Your assignment: Word for word, restate each entry that appears below.

(Dataset excerpts)
________________________________________

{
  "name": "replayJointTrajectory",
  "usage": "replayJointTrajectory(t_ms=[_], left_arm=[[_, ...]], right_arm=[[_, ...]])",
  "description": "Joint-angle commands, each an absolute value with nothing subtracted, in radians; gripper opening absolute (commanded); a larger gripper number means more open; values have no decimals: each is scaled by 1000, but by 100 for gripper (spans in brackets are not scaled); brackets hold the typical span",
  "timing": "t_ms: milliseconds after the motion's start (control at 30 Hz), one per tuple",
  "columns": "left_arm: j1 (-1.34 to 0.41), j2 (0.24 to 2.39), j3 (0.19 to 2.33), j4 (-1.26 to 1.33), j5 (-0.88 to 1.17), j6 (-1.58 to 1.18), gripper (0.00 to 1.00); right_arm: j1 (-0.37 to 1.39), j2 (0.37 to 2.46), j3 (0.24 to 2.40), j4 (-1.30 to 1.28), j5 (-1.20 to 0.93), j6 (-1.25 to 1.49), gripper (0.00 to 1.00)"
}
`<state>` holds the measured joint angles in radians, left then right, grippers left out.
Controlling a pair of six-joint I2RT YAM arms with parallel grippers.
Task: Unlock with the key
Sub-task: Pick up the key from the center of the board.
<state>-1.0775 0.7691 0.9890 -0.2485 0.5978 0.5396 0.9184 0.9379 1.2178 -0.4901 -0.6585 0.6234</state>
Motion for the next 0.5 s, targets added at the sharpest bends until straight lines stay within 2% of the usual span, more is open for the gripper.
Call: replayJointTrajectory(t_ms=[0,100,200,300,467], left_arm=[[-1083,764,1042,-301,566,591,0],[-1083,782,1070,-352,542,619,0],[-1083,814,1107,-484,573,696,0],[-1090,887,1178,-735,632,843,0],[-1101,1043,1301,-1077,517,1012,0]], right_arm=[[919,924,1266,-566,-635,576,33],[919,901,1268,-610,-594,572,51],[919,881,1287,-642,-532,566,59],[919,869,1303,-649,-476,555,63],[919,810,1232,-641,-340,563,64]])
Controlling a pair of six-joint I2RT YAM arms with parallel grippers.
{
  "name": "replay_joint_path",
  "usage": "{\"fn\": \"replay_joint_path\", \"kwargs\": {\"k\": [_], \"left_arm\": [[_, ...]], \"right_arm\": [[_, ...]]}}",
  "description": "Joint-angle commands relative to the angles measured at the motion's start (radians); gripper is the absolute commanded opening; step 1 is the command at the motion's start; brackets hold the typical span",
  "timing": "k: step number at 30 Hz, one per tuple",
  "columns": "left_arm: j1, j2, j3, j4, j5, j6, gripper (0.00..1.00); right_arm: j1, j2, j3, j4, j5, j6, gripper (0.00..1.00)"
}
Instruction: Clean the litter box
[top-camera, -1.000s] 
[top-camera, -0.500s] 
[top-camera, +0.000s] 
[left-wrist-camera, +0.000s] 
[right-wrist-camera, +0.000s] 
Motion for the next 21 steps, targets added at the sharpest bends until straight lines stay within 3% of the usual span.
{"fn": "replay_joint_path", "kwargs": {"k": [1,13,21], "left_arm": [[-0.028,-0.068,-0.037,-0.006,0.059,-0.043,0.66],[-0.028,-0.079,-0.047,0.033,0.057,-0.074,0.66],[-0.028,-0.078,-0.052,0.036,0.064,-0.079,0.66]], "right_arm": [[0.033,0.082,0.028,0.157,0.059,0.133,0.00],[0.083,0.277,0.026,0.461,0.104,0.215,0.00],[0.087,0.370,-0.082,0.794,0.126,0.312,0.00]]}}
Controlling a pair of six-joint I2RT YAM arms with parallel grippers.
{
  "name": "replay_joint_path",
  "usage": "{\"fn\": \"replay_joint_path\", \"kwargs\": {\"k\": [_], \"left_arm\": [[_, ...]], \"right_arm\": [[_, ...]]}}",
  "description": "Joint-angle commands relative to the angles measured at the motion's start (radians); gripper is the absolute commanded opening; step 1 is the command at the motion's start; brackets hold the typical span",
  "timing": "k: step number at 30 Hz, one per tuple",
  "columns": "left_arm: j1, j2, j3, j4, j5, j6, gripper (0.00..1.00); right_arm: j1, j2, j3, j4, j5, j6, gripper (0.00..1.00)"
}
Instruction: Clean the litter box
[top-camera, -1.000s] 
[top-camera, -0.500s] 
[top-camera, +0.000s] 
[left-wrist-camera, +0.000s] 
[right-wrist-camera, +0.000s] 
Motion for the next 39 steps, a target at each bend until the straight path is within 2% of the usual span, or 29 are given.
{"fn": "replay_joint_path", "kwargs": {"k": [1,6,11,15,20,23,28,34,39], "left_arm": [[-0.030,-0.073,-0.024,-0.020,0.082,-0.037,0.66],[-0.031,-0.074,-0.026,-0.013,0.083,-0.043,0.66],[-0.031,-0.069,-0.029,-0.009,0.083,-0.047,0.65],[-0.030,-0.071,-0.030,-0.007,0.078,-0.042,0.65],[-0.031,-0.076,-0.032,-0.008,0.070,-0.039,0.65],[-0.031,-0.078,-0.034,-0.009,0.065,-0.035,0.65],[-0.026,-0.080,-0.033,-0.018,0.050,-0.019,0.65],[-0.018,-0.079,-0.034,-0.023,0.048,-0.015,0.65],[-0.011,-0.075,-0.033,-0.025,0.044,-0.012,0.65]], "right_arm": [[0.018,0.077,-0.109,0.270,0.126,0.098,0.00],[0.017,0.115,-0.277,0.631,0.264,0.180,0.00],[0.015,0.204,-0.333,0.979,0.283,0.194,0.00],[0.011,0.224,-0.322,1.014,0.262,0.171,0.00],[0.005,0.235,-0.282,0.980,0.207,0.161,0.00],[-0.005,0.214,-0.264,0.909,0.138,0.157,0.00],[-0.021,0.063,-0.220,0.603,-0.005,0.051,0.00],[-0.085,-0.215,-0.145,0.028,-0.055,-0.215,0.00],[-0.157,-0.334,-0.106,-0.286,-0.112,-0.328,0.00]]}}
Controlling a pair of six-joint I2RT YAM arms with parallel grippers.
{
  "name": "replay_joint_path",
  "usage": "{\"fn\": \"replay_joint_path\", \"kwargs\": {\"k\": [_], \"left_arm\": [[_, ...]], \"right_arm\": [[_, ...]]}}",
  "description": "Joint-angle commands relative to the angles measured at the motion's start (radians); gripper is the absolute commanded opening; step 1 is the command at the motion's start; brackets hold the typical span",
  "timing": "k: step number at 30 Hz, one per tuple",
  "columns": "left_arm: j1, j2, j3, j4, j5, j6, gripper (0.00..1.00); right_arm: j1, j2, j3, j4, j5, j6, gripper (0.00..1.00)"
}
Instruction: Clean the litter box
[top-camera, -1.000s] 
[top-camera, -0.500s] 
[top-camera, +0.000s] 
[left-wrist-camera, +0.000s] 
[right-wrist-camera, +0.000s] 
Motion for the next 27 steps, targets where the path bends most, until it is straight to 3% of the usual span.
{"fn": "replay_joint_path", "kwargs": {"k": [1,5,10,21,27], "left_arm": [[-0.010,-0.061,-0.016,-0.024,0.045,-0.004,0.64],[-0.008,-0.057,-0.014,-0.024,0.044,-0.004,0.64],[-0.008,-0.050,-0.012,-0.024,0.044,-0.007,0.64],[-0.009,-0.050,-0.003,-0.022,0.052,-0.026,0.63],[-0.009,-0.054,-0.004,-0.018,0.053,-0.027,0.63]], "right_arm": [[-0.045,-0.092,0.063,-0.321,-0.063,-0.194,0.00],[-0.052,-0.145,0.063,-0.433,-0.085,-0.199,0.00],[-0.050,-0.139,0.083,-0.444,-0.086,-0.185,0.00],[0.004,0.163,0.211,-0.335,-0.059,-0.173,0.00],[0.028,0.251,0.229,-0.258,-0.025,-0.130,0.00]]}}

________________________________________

Task answer:
{
  "name": "replayJointTrajectory",
  "usage": "replayJointTrajectory(t_ms=[_], left_arm=[[_, ...]], right_arm=[[_, ...]])",
  "description": "Joint-angle commands, each an absolute value with nothing subtracted, in radians; gripper opening absolute (commanded); a larger gripper number means more open; values have no decimals: each is scaled by 1000, but by 100 for gripper (spans in brackets are not scaled); brackets hold the typical span",
  "timing": "t_ms: milliseconds after the motion's start (control at 30 Hz), one per tuple",
  "columns": "left_arm: j1 (-1.34 to 0.41), j2 (0.24 to 2.39), j3 (0.19 to 2.33), j4 (-1.26 to 1.33), j5 (-0.88 to 1.17), j6 (-1.58 to 1.18), gripper (0.00 to 1.00); right_arm: j1 (-0.37 to 1.39), j2 (0.37 to 2.46), j3 (0.24 to 2.40), j4 (-1.30 to 1.28), j5 (-1.20 to 0.93), j6 (-1.25 to 1.49), gripper (0.00 to 1.00)"
}
`<state>` holds the measured joint angles in radians, left then right, grippers left out.
Controlling a pair of six-joint I2RT YAM arms with parallel grippers.
Task: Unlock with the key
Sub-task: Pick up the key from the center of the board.
<state>-1.0775 0.7691 0.9890 -0.2485 0.5978 0.5396 0.9184 0.9379 1.2178 -0.4901 -0.6585 0.6234</state>
Motion for the next 0.5 s, targets added at the sharpest bends until straight lines stay within 2% of the usual span, more is open for the gripper.
Call: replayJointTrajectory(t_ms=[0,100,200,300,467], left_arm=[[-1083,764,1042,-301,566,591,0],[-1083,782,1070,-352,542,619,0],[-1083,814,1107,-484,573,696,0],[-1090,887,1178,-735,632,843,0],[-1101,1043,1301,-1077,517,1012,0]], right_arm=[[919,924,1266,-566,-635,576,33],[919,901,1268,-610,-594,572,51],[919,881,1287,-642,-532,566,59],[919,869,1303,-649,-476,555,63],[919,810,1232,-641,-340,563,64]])
Controlling a pair of six-joint I2RT YAM arms with parallel grippers.
{
  "name": "replay_joint_path",
  "usage": "{\"fn\": \"replay_joint_path\", \"kwargs\": {\"k\": [_], \"left_arm\": [[_, ...]], \"right_arm\": [[_, ...]]}}",
  "description": "Joint-angle commands relative to the angles measured at the motion's start (radians); gripper is the absolute commanded opening; step 1 is the command at the motion's start; brackets hold the typical span",
  "timing": "k: step number at 30 Hz, one per tuple",
  "columns": "left_arm: j1, j2, j3, j4, j5, j6, gripper (0.00..1.00); right_arm: j1, j2, j3, j4, j5, j6, gripper (0.00..1.00)"
}
Instruction: Clean the litter box
[top-camera, -1.000s] 
[top-camera, -0.500s] 
[top-camera, +0.000s] 
[left-wrist-camera, +0.000s] 
[right-wrist-camera, +0.000s] 
Motion for the next 21 steps, targets added at the sharpest bends until straight lines stay within 3% of the usual span.
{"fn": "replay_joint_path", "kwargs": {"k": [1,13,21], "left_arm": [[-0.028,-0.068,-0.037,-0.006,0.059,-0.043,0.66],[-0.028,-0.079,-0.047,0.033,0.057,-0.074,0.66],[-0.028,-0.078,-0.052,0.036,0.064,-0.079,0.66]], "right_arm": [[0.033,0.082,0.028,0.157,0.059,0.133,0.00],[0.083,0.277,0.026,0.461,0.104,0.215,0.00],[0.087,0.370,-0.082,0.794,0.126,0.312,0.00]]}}
Controlling a pair of six-joint I2RT YAM arms with parallel grippers.
{
  "name": "replay_joint_path",
  "usage": "{\"fn\": \"replay_joint_path\", \"kwargs\": {\"k\": [_], \"left_arm\": [[_, ...]], \"right_arm\": [[_, ...]]}}",
  "description": "Joint-angle commands relative to the angles measured at the motion's start (radians); gripper is the absolute commanded opening; step 1 is the command at the motion's start; brackets hold the typical span",
  "timing": "k: step number at 30 Hz, one per tuple",
  "columns": "left_arm: j1, j2, j3, j4, j5, j6, gripper (0.00..1.00); right_arm: j1, j2, j3, j4, j5, j6, gripper (0.00..1.00)"
}
Instruction: Clean the litter box
[top-camera, -1.000s] 
[top-camera, -0.500s] 
[top-camera, +0.000s] 
[left-wrist-camera, +0.000s] 
[right-wrist-camera, +0.000s] 
Motion for the next 39 steps, a target at each bend until the straight path is within 2% of the usual span, or 29 are given.
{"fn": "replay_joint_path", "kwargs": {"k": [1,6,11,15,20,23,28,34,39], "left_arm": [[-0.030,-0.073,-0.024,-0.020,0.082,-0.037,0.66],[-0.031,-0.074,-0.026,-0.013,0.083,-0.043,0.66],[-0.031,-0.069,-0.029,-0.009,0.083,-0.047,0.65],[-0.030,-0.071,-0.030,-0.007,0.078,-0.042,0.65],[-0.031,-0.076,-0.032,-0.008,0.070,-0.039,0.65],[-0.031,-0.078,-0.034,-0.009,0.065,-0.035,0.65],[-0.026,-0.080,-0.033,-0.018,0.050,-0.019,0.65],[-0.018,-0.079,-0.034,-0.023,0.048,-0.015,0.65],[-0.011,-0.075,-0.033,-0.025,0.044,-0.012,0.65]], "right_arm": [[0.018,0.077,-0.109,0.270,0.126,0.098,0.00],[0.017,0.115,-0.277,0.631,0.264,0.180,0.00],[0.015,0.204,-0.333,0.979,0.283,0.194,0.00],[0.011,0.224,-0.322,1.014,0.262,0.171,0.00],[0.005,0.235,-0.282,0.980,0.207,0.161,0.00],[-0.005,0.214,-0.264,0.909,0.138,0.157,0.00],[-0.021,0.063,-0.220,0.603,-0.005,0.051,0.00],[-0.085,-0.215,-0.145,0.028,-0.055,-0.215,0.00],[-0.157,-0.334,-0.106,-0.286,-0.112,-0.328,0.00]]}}
Controlling a pair of six-joint I2RT YAM arms with parallel grippers.
{
  "name": "replay_joint_path",
  "usage": "{\"fn\": \"replay_joint_path\", \"kwargs\": {\"k\": [_], \"left_arm\": [[_, ...]], \"right_arm\": [[_, ...]]}}",
  "description": "Joint-angle commands relative to the angles measured at the motion's start (radians); gripper is the absolute commanded opening; step 1 is the command at the motion's start; brackets hold the typical span",
  "timing": "k: step number at 30 Hz, one per tuple",
  "columns": "left_arm: j1, j2, j3, j4, j5, j6, gripper (0.00..1.00); right_arm: j1, j2, j3, j4, j5, j6, gripper (0.00..1.00)"
}
Instruction: Clean the litter box
[top-camera, -1.000s] 
[top-camera, -0.500s] 
[top-camera, +0.000s] 
[left-wrist-camera, +0.000s] 
[right-wrist-camera, +0.000s] 
Motion for the next 27 steps, targets where the path bends most, until it is straight to 3% of the usual span.
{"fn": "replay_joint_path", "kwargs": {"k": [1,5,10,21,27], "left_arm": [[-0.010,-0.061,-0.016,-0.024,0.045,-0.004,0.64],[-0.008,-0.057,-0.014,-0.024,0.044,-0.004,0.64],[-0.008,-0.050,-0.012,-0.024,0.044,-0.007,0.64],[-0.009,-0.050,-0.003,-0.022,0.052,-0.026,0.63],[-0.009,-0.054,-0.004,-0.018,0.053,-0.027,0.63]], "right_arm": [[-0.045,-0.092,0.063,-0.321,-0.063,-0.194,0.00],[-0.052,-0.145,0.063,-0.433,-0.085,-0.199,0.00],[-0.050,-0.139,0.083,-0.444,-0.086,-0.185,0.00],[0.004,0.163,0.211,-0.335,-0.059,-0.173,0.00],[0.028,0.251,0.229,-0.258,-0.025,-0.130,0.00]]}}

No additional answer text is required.